- [Work task]
In the listing below, find the line with "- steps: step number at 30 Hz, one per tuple", then repeat exactly every line from the top through that one.

- [Recorded information]
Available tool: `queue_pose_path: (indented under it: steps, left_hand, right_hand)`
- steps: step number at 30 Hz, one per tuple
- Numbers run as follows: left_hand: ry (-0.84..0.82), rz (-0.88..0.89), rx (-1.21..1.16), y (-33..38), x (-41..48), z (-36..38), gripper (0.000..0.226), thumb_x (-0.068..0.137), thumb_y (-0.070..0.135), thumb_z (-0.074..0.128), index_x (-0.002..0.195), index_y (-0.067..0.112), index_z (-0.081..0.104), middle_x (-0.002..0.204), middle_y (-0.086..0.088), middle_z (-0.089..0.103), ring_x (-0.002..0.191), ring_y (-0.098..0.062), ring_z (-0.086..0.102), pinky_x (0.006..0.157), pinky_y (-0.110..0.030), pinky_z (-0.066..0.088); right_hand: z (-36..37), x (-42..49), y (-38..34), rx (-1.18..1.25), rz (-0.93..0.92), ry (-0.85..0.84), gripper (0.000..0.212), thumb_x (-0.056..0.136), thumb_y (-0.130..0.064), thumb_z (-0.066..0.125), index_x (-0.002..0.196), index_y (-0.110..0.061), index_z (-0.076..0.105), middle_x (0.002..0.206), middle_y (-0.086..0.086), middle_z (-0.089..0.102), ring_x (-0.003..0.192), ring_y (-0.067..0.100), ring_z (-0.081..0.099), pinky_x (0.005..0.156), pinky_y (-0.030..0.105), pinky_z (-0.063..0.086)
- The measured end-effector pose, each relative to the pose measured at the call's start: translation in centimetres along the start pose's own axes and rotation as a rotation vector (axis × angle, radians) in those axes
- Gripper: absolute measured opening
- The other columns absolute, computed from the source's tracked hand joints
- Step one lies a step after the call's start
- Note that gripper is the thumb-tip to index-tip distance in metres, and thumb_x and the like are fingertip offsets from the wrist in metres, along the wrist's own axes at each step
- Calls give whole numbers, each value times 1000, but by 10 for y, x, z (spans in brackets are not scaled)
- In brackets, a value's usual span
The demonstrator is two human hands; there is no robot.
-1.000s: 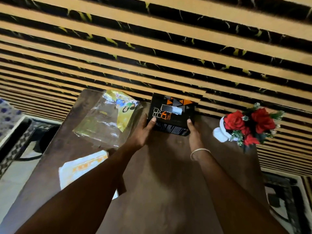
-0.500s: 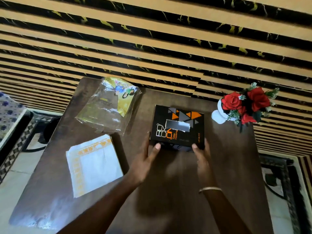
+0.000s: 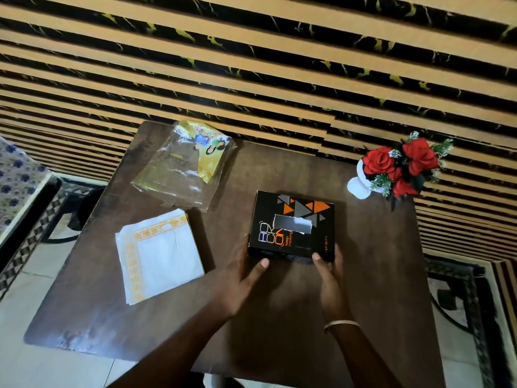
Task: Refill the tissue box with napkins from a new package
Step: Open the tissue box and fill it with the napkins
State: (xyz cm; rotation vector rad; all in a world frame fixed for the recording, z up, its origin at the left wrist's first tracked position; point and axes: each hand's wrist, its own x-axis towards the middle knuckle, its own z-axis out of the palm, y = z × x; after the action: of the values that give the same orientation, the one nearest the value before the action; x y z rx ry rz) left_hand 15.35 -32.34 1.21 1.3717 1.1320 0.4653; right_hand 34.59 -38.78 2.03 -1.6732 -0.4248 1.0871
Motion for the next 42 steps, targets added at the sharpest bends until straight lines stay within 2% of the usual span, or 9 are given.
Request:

- [Response box]
Available tool: `queue_pose_path: (indented under it: steps, left_hand, right_hand)`
- steps: step number at 30 Hz, one per tuple

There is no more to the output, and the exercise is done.